* _What you should do_:
Retype the data that follows line by line, exactly, and leave its pictures out.

──────── Given information

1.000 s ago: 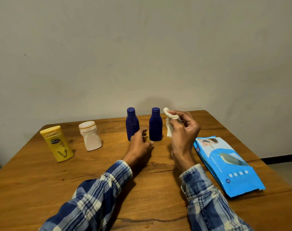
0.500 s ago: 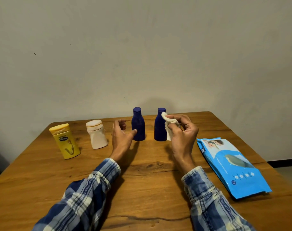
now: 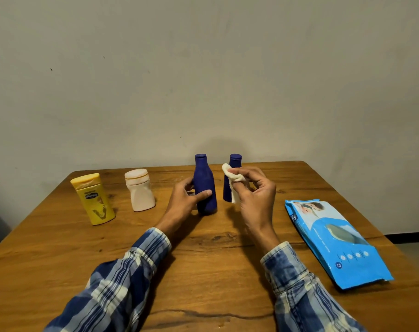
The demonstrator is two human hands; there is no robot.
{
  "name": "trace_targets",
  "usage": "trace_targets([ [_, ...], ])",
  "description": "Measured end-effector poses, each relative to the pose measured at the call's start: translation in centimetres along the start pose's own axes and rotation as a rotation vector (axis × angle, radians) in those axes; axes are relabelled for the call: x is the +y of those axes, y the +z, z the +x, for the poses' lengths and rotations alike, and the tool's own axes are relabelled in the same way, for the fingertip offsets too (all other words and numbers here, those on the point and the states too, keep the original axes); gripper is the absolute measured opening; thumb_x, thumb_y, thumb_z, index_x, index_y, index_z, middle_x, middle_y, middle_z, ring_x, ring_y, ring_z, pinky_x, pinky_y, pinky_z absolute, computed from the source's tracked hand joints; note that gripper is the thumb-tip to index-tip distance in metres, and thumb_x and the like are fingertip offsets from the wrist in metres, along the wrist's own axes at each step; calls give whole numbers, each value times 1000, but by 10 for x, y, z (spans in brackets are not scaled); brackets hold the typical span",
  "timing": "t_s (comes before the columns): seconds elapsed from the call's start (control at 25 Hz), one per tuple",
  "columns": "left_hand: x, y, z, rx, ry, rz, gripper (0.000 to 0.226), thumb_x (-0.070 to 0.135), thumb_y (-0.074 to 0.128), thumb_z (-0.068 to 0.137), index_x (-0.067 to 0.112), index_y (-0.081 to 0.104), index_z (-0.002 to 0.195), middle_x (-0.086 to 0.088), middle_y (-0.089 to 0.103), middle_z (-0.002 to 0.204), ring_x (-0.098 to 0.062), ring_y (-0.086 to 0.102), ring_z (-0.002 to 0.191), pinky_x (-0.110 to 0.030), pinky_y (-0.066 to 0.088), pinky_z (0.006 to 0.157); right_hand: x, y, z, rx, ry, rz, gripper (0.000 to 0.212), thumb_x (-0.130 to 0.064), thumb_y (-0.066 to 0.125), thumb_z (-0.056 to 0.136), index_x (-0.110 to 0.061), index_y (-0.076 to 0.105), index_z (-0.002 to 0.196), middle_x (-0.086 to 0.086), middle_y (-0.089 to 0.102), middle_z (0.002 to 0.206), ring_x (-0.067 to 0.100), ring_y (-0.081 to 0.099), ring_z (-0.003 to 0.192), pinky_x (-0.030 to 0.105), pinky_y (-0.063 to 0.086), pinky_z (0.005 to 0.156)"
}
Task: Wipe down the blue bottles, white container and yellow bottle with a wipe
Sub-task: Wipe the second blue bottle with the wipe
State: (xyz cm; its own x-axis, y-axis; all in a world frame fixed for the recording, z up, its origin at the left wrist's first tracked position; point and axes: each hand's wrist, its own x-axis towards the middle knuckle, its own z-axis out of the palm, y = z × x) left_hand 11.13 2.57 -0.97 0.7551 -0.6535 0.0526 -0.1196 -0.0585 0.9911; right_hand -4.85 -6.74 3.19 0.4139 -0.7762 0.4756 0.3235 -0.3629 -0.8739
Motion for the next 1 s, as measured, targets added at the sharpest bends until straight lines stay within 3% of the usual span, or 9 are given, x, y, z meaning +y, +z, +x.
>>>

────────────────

* _Solution_:
1.000 s ago: 
0.500 s ago: 
now: 
The demonstrator is two human hands; there is no robot.
{
  "name": "trace_targets",
  "usage": "trace_targets([ [_, ...], ])",
  "description": "Measured end-effector poses, each relative to the pose measured at the call's start: translation in centimetres along the start pose's own axes and rotation as a rotation vector (axis × angle, radians) in those axes; axes are relabelled for the call: x is the +y of those axes, y the +z, z the +x, for the poses' lengths and rotations alike, and the tool's own axes are relabelled in the same way, for the fingertip offsets too (all other words and numbers here, those on the point and the states too, keep the original axes); gripper is the absolute measured opening; thumb_x, thumb_y, thumb_z, index_x, index_y, index_z, middle_x, middle_y, middle_z, ring_x, ring_y, ring_z, pinky_x, pinky_y, pinky_z absolute, computed from the source's tracked hand joints; note that gripper is the thumb-tip to index-tip distance in metres, and thumb_x and the like are fingertip offsets from the wrist in metres, along the wrist's own axes at each step; calls give whole numbers, each value times 1000, but by 10 for x, y, z (spans in brackets are not scaled); brackets hold the typical span",
  "timing": "t_s (comes before the columns): seconds elapsed from the call's start (control at 25 Hz), one per tuple",
  "columns": "left_hand: x, y, z, rx, ry, rz, gripper (0.000 to 0.226), thumb_x (-0.070 to 0.135), thumb_y (-0.074 to 0.128), thumb_z (-0.068 to 0.137), index_x (-0.067 to 0.112), index_y (-0.081 to 0.104), index_z (-0.002 to 0.195), middle_x (-0.086 to 0.088), middle_y (-0.089 to 0.103), middle_z (-0.002 to 0.204), ring_x (-0.098 to 0.062), ring_y (-0.086 to 0.102), ring_z (-0.002 to 0.191), pinky_x (-0.110 to 0.030), pinky_y (-0.066 to 0.088), pinky_z (0.006 to 0.157); right_hand: x, y, z, rx, ry, rz, gripper (0.000 to 0.212), thumb_x (-0.130 to 0.064), thumb_y (-0.066 to 0.125), thumb_z (-0.056 to 0.136), index_x (-0.110 to 0.061), index_y (-0.076 to 0.105), index_z (-0.002 to 0.196), middle_x (-0.086 to 0.086), middle_y (-0.089 to 0.102), middle_z (0.002 to 0.206), ring_x (-0.067 to 0.100), ring_y (-0.081 to 0.099), ring_z (-0.003 to 0.192), pinky_x (-0.030 to 0.105), pinky_y (-0.063 to 0.086), pinky_z (0.005 to 0.156)"
}
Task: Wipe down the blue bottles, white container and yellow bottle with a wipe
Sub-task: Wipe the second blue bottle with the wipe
State: (xyz cm; its own x-axis, y-axis; all in a world frame fixed for the recording, z up, its origin at the left wrist's first tracked position; point and axes: each hand's wrist, its own x-axis towards the middle knuckle, its own z-axis out of the palm, y = z × x) left_hand 11.13 2.57 -0.97 0.7551 -0.6535 0.0526 -0.1196 -0.0585 0.9911; right_hand -4.85 -6.74 3.19 0.4139 -0.7762 0.4756 0.3235 -0.3629 -0.8739
Motion for the next 1 s, as measured, targets added at the sharpest bends until straight lines stay within 3% of the usual span, or 9 are given, x, y, z meaning +y, +z, +x.
>>>

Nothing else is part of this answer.